> [Exercise brief]
Here the job is to repeat the listing exactly, but not the pictures in it.

> [Data block]

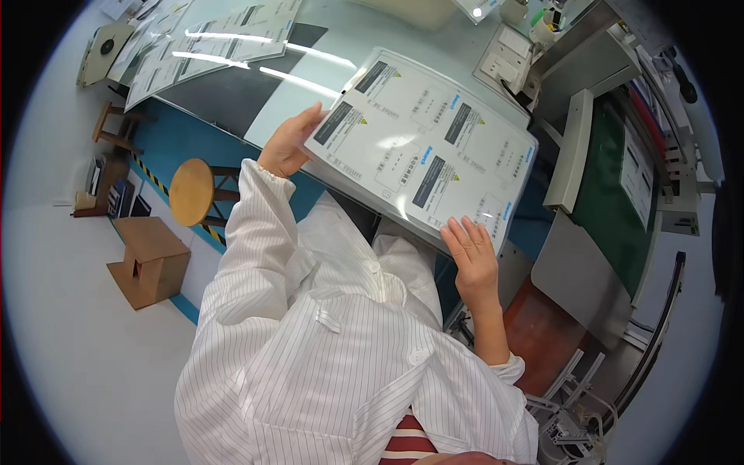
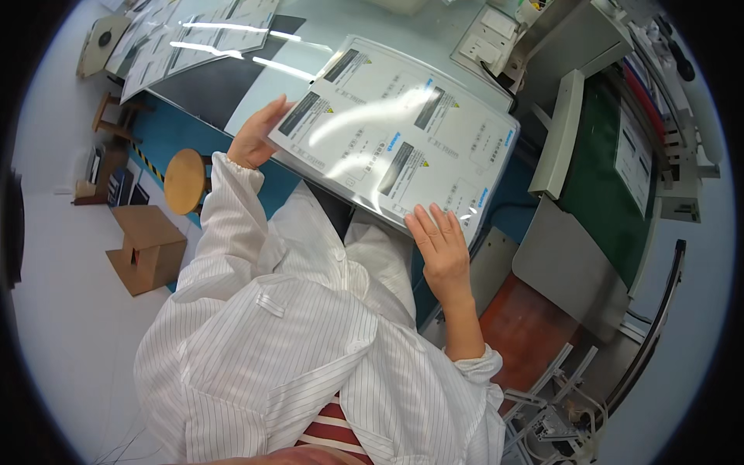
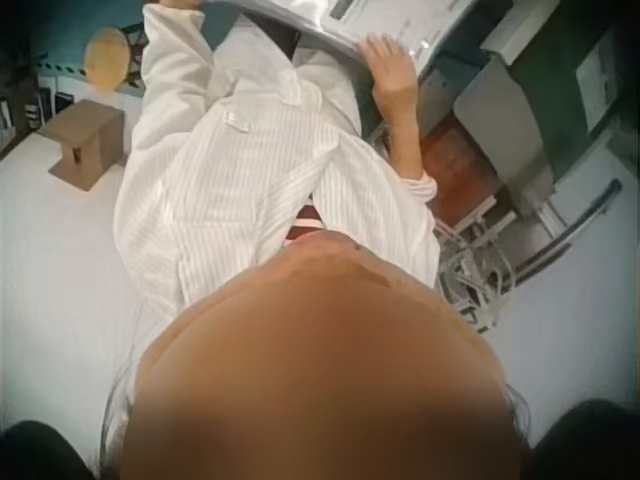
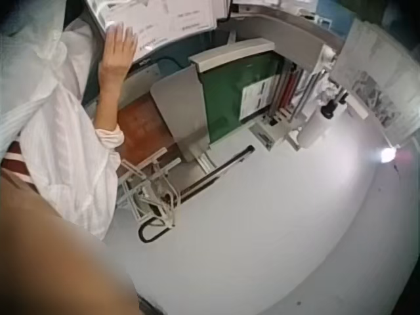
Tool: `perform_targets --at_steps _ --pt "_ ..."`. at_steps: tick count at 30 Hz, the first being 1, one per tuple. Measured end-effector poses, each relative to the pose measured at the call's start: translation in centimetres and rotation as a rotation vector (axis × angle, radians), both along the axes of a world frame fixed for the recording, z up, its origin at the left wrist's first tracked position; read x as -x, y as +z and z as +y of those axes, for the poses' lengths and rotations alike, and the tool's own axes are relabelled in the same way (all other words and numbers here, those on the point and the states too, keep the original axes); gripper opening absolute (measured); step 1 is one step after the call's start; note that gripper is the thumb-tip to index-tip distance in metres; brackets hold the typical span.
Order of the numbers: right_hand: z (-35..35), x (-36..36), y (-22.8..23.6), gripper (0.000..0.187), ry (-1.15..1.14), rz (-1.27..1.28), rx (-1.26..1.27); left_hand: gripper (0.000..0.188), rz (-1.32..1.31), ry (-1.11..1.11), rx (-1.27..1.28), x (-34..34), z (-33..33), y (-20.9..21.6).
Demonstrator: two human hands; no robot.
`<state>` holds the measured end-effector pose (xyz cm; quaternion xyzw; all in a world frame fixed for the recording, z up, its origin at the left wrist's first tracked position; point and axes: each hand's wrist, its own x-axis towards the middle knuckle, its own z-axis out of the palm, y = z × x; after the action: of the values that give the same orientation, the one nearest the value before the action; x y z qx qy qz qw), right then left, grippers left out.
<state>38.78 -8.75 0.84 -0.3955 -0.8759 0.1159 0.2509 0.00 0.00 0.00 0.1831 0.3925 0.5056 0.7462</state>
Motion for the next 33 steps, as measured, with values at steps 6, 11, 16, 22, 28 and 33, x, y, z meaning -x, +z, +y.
perform_targets --at_steps 6,11,16,22,28,33 --pt "0.6 1.6 -1.5 0.043 -0.085 -0.098 -0.064 0.035 0.824 0.097 -0.018 1.1 0.3 1.7" --pt "-0.1 1.4 -1.8 0.048 -0.114 -0.127 0.037 0.03 0.922 0.095 -0.006 0.4 0.4 0.1" --pt "-0.6 1.4 -2.1 0.042 -0.152 -0.136 0.054 0.03 1.08 0.138 -0.054 -0.6 0.1 -1.2" --pt "-0.5 0.7 -1.8 0.041 -0.15 -0.149 0.057 0.031 1.251 0.131 -0.132 -1.3 -0.3 -1.7" --pt "-0.6 0.9 -1.8 0.041 -0.144 -0.153 0.055 0.035 1.444 0.07 -0.125 -1.8 -0.4 -1.3" --pt "0.6 -0.6 -0.8 0.041 -0.106 0.045 0.22 0.035 1.602 0.095 -0.189 -1.7 0.0 -2.7"
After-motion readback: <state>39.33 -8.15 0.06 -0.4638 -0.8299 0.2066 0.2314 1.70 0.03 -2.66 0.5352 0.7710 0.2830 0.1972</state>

> [Output below]
Tool: `perform_targets --at_steps _ --pt "_ ..."`. at_steps: tick count at 30 Hz, the first being 1, one per tuple. Measured end-effector poses, each relative to the pose measured at the call's start: translation in centimetres and rotation as a rotation vector (axis × angle, radians), both along the axes of a world frame fixed for the recording, z up, its origin at the left wrist's first tracked position; read x as -x, y as +z and z as +y of those axes, for the poses' lengths and rotations alike, and the tool's own axes are relabelled in the same way (all other words and numbers here, those on the point and the states too, keep the original axes); gripper opening absolute (measured); step 1 is one step after the call's start; note that gripper is the thumb-tip to index-tip distance in metres; brackets hold the typical span.
Order of the numbers: right_hand: z (-35..35), x (-36..36), y (-22.8..23.6), gripper (0.000..0.187), ry (-1.15..1.14), rz (-1.27..1.28), rx (-1.26..1.27); left_hand: gripper (0.000..0.188), rz (-1.32..1.31), ry (-1.11..1.11), rx (-1.27..1.28), x (-34..34), z (-33..33), y (-20.9..21.6).
Demonstrator: two human hands; no robot.
`<state>` holds the measured end-effector pose (xyz cm; quaternion xyzw; all in a world frame fixed for the recording, z up, its origin at the left wrist's first tracked position; point and axes: each hand's wrist, its own x-axis towards the middle knuckle, its own z-axis out of the palm, y = z × x; after the action: of the values that give the same orientation, the one nearest the value before the action; x y z qx qy qz qw), right then left, grippers left out.
<state>38.78 -8.75 0.84 -0.3955 -0.8759 0.1159 0.2509 0.00 0.00 0.00 0.1831 0.3925 0.5056 0.7462</state>
Motion for the next 33 steps, as measured, with values at steps 6, 11, 16, 22, 28 and 33, x, y, z meaning -x, +z, +y.
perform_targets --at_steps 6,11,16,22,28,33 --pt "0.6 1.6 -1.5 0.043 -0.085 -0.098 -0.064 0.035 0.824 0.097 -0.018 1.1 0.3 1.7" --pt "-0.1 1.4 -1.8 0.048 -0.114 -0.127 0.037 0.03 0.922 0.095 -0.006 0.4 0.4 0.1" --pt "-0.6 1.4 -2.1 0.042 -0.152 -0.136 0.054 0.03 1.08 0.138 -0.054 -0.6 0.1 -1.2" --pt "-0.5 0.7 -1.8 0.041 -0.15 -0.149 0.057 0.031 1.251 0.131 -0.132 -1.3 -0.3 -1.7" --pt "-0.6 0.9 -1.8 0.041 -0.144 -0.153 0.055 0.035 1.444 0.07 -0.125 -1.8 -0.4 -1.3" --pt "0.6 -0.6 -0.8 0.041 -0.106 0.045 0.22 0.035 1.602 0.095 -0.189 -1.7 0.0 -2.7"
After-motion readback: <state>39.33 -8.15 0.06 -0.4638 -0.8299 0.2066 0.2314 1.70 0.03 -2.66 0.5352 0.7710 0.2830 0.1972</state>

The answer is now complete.